Ce qui est intéressant, c’est qu’à la fin du troisième tome, le lecteur découvre la première version du manga dessiné par le scénariste en personne. Les fidèles lecteurs de « Bakuman » savent bien maintenant comment fonctionne le parcours éditorial d’une œuvre. Concours, premier chapitre de test dans un magazine, etc. Et bien, c’est ce premier chapitre qui est offert en bonus. Le lecteur aguerri verra vite la différence de traitement entre l’œuvre du scénariste et celle retravaillée par Obata. Cette comparaison montre indéniablement que cette nouvelle vision artistique, avec cette maîtrise de l’espace et des personnages, peut vraiment contribuer au succès du titre. Kana qui publiais déjà « Death Note » et « Bakuman » à bien évidemment mis en avant les trois volumes de « School Judgment », sorties simultanément début novembre.

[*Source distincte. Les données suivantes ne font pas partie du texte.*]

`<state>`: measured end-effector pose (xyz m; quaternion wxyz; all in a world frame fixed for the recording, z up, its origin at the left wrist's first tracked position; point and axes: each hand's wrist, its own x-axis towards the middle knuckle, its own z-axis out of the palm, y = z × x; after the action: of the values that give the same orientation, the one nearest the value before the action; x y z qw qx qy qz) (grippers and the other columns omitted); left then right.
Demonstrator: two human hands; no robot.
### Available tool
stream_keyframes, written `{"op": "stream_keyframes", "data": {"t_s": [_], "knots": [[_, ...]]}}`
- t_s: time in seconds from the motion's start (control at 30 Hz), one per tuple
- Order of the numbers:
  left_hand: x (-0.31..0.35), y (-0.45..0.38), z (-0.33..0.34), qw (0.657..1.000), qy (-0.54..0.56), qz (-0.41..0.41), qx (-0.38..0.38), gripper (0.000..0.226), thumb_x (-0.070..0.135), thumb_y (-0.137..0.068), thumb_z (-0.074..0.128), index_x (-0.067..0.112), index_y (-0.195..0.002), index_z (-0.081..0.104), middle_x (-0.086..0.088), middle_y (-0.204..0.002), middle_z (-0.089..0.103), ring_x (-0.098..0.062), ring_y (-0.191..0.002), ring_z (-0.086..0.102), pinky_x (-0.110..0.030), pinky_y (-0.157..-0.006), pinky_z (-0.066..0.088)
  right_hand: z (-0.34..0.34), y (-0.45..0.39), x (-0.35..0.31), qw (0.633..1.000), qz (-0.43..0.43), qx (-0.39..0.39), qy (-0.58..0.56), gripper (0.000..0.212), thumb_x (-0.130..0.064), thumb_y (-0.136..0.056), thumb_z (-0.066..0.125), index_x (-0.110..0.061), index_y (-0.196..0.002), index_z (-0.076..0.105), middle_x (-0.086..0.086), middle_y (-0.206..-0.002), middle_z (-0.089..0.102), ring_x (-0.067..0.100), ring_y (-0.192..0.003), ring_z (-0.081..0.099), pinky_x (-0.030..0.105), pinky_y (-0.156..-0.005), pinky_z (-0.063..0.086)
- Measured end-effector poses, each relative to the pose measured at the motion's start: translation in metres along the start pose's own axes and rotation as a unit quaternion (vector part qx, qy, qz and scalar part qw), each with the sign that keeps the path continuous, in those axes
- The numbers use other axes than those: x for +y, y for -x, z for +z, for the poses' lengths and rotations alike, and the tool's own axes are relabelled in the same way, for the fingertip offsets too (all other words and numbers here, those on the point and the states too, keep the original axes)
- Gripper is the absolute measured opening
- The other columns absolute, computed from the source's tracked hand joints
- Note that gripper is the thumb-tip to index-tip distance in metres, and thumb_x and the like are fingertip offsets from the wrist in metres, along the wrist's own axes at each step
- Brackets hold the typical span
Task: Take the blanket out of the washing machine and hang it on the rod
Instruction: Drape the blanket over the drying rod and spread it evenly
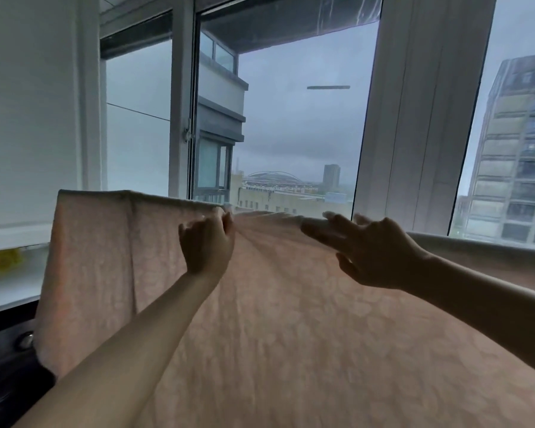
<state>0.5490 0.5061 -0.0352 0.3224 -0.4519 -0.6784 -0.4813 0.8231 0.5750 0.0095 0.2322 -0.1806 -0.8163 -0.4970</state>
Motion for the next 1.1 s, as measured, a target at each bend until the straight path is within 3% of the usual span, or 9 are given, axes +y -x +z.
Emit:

Kazé a lui aussi beaucoup misé sur le dernier titre d’Obata, « Platinum End ». On a déjà parlé de la prépublication numérique quasiment simultanée avec le Japon qui continue chaque mois au pris rikiki de 0,99 € par chapitre. Ce qui revient à moins de 3 € pour le recueil complet. Mais un nouveau chapitre poussant l’autre, les premiers ne sont déjà plus disponibles individuellement, il faut se rabattre sur les recueils publiés tous les trois mois, eux aussi disponibles en version numérique (4,99 €) et en version papier (6,99 €).

L’offensive se poursuit avec la publication du troisième volume papier avec un lot de trois marque-pages offert pour les nouveaux acheteurs ainsi qu’un coffret collector regroupant les volumes déjà sortit. Ce qui est dommage, c’est que ce coffret ne sera pas disponible pour les fans de la première heure ayant déjà investi dans les deux précédents volumes.

Malgré quelques facilités de scénario, ces deux titres sortent du lot des publications actuelles grâce au trait chaleureux du talentueux Takeshi Obata. Deux séries qui en mettent plein les yeux, destinées aux fans amateurs de thriller.

Gwenaël JACQUET

« Platinum End » T3 par Tsugumi Ohba et Takeshi Obata
Éditions Kazé (6,99 €) – ISBN : 978-2-82032-540-2

« School Judgment » T1 à 3 par Nobuaki Enoki et Takeshi Obata
Éditions Kana (6,85 €) – ISBN : 9782505066637

(1) Mirai : Pour l’anecdote linguistique, le prénom de ce jeune garçon veut dire « demain » et à la même sonorité que le mot « futur » en japonais. Amusant pour un jeune homme sans avenir qui pense à se suicider.

(2) La série a commencé à être traduite en français alors que le troisième chapitre sortait au Japon. À raison d’un chapitre par mois, les quatre premiers furent donc publiés à rythme soutenu d’un chapitre par semaine.